REPUBLIKA.CO.ID, JAKARTA -- Markas Besar TNI Angkatan Udara (Mabes AU) menunjuk pengacara untuk memberikan pendampingan hukum, terutama terhadap beberapa anggotanya yang terseret dalam kasus pembelian helikopter AW-101. Hal itu menyusul dilakukannya penyelidikan dan penyidikan oleh Komisi Pemberantasan Korupsi (KPK) dan Puspom TNI dalam kasus kasus tersebut.
Penunjukan itu berdasarkan disposisi Kepala Staf Angkatan Udara (KSAU) Marsekal Hadi Tjahjanto di Jakarta pada 19 Juni 2017 tentang Penggunaan Pengacara dari Luar Kedinasan. Disposisi itu secara resmi memilih kantor hukum pengacara nasional 'Paparang-Batubara & Partner', yaitu Dr Santrawan T Paparang dan Haposan Paulus Batubara, sebagai kuasa hukum anggota TNI AU.

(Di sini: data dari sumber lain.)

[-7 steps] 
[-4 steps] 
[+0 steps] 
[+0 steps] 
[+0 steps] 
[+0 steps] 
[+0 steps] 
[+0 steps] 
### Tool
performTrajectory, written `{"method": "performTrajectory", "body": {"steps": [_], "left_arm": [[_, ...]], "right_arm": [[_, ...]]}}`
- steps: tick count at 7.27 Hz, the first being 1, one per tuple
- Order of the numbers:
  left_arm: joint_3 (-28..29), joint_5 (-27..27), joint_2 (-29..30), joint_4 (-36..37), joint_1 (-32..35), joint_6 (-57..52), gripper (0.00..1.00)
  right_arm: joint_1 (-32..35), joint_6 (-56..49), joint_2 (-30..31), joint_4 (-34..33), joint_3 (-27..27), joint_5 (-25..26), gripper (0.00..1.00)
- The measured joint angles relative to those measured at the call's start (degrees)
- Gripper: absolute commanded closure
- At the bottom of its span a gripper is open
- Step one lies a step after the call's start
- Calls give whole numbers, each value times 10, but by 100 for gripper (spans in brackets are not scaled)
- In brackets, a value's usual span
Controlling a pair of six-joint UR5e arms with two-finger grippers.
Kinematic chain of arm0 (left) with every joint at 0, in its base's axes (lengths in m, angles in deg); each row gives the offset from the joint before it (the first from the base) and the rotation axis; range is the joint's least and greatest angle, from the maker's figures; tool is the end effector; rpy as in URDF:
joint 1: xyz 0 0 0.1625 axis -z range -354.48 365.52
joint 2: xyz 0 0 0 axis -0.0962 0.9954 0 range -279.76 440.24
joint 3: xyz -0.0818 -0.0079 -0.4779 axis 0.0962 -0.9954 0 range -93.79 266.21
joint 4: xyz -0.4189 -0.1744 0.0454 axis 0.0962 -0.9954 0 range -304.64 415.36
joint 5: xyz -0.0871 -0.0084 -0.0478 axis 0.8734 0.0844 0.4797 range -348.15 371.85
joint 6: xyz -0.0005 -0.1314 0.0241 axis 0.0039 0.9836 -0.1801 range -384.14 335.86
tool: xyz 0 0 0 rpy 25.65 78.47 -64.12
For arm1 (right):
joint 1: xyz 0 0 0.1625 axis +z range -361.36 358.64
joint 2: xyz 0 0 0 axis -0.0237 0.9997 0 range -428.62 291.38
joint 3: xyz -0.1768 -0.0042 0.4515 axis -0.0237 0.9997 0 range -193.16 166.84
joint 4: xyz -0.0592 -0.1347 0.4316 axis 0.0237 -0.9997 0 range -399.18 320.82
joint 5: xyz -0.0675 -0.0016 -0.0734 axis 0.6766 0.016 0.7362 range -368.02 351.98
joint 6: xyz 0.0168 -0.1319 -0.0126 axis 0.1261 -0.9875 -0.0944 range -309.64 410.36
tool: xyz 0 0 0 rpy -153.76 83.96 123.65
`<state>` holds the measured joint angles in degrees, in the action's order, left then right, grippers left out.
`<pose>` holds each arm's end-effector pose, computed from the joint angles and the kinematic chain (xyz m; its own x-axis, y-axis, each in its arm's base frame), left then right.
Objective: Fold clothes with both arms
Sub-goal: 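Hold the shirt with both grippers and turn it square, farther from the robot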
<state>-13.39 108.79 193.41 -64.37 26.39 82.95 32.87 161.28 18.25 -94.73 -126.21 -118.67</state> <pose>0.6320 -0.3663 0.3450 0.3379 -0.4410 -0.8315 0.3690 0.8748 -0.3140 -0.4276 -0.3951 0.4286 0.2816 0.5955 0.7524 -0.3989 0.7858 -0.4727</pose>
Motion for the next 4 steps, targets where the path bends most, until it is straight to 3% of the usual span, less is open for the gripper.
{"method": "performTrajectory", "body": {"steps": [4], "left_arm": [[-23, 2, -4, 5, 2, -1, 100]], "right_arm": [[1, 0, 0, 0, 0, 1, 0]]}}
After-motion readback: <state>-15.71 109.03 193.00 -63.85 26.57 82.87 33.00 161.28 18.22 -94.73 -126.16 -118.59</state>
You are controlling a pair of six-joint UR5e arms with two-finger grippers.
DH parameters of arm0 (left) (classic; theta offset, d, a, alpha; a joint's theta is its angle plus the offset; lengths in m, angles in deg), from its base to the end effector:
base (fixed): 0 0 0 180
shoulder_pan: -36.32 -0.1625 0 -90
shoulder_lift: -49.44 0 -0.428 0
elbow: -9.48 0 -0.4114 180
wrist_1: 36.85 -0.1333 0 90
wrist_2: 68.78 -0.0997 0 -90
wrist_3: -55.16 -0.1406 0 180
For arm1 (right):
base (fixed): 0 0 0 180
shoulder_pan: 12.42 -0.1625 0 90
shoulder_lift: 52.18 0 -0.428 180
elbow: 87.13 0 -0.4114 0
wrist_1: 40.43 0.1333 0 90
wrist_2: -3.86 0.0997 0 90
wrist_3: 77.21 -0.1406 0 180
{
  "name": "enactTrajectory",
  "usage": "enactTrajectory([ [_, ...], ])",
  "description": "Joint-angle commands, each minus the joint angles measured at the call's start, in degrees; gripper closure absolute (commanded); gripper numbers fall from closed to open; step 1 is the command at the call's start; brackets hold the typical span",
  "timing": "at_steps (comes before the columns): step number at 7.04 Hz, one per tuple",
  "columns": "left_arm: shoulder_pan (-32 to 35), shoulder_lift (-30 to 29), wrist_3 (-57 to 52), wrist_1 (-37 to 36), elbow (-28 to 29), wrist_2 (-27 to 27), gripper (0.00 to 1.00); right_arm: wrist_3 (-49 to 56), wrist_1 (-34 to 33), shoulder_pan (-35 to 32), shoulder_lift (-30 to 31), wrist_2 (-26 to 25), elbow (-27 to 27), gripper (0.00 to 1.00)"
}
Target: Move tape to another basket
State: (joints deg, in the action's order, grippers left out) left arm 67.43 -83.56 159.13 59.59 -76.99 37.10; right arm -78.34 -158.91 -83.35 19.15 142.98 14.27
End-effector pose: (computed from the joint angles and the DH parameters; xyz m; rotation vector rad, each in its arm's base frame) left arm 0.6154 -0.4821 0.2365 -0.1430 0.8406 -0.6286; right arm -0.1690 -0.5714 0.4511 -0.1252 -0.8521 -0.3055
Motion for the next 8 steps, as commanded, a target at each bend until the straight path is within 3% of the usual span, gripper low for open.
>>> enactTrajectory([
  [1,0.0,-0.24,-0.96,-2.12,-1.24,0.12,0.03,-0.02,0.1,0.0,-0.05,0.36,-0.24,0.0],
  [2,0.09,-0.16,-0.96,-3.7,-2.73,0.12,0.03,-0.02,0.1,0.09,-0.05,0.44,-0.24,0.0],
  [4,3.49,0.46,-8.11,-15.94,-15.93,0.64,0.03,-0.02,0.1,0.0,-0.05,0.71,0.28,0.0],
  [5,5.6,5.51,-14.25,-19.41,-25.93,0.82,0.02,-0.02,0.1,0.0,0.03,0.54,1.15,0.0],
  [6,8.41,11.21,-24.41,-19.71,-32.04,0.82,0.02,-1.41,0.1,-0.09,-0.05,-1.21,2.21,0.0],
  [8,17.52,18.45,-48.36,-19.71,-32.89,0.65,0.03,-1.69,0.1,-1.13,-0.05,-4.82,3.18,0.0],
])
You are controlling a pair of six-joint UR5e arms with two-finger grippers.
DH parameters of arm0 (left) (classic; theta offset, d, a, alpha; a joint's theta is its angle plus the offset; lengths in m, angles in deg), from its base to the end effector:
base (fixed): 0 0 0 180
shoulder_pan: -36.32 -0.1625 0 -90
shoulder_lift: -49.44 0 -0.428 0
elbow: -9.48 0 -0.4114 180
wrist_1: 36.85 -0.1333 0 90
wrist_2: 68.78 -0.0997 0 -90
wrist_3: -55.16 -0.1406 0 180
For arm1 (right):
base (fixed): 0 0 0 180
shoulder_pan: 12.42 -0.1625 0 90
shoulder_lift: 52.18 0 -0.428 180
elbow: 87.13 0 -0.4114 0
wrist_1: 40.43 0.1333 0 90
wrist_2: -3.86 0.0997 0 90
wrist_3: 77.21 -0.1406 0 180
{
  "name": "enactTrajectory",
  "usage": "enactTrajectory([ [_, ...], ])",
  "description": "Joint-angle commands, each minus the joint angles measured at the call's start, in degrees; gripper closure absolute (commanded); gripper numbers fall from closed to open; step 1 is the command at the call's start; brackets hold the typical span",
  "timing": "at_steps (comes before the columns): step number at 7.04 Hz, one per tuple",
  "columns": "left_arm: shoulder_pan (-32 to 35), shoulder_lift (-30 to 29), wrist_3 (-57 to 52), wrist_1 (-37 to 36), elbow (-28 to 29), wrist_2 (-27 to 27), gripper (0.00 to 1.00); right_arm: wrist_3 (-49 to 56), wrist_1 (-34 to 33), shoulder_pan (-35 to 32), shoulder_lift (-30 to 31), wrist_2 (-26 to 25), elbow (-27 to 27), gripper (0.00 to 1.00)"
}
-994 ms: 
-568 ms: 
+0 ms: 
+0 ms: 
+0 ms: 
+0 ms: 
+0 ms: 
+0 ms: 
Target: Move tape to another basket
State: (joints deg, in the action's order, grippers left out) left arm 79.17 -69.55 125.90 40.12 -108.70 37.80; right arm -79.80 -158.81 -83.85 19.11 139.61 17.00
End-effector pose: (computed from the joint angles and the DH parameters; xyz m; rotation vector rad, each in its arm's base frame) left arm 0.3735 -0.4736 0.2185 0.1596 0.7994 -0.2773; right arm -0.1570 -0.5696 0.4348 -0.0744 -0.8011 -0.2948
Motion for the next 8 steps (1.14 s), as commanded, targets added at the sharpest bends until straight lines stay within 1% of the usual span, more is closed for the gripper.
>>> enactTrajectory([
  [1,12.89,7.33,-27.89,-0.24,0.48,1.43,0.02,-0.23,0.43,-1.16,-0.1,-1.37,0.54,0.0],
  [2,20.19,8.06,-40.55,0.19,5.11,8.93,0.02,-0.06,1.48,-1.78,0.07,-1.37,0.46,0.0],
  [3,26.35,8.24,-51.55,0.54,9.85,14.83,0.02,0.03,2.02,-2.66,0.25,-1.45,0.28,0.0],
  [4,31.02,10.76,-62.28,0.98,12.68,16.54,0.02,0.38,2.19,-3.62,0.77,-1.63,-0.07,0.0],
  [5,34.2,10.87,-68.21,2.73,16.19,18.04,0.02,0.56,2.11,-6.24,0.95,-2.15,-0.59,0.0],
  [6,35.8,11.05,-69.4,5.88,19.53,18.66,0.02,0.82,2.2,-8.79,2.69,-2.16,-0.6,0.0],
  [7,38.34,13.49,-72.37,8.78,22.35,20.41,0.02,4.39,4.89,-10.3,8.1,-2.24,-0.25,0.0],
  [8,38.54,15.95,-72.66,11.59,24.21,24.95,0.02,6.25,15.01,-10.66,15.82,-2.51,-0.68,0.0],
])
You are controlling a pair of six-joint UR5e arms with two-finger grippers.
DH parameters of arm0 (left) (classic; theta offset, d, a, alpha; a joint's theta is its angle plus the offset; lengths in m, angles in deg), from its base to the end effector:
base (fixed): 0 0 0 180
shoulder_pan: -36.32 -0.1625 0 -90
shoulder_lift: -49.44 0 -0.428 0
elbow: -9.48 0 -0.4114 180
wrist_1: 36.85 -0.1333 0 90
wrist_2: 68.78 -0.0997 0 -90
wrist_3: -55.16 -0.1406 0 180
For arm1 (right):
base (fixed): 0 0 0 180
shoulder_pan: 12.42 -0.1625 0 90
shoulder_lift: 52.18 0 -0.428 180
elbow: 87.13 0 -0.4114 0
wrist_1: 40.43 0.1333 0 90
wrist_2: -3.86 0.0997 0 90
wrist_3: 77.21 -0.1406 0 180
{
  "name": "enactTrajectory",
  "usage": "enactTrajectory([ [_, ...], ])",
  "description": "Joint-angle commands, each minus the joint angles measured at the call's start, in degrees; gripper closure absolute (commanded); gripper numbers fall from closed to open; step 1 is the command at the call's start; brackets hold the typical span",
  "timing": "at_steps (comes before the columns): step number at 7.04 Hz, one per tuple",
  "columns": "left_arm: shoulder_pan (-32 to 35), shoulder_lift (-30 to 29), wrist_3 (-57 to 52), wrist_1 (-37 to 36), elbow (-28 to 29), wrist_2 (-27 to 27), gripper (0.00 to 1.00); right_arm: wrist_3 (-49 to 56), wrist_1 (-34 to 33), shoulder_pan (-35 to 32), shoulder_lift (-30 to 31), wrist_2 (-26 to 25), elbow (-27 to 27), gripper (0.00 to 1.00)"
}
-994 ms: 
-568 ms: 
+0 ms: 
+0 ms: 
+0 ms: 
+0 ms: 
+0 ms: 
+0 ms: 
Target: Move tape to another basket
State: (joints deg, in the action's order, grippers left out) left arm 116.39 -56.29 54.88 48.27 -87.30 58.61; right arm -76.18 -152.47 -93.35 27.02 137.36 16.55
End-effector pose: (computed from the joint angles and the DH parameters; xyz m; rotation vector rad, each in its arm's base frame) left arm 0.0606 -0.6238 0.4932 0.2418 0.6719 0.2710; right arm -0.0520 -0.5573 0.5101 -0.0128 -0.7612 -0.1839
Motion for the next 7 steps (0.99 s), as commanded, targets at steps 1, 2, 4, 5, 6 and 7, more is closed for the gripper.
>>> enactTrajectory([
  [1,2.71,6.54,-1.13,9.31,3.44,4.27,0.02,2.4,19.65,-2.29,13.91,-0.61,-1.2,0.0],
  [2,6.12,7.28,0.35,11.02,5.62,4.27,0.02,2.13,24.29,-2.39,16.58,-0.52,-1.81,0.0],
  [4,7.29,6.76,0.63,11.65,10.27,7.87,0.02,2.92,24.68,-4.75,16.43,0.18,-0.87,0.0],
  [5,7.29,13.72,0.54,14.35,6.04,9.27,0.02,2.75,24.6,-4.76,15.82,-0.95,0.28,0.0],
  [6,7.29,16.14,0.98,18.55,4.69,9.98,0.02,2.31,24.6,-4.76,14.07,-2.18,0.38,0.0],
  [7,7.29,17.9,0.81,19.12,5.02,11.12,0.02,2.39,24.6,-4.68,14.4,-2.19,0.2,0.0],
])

Dalam siaran pers, Jumat (23/6), Santrawan T Paparang dan Haposan Paulus Batubara menyatakan penunjukan mereka sebagai kuasa hukum tentu merupakan suatu kebanggaan dan kehormatan karena menyangkut institusi militer TNI AU.
Paparang mengatakan, ia pada dasarnya ingin mendudukkan persoalan itu pada porsi hukum di tengah banyaknya opini yang beredar di masyarakat setelah pelaporan oleh Panglima TNI Jenderal Gatot Nurmantyo ke KPK.
Dalam waktu dekat, Paparang dan Haposan akan menggelar konferensi pers terkait kasus itu agar masyarakat mengetahui secara jelas duduk perkaranya. "Kita ingin kasus ini terang-benderang, sehingga tidak ada distorsi informasi," papar keduanya.
Sebelumnya, KPK memproses laporan Panglima TNI terkait pengadaan helikopter AW-101 yang dibeli Mabes AU dari sebuah perusahaan di Inggris. Setelah dilakukan pemeriksaan antara penyidik KPK dan POM TNI, akhirnya ditetapkan empat anggota TNI AU sebagai tersangka. Mereka adalah Marsekal Pertama FA selaku pejabat pembuat komitmen (PPK), Kepala Unit Layanan Pengadaan (ULP) TNI AU, kolonel Kal FTS SE, Letkol Adm WW selaku pemegang kas, dan Pembantu Letnan Dua (Pelda) SS yang menyalurkan dana pada pihak tertentu.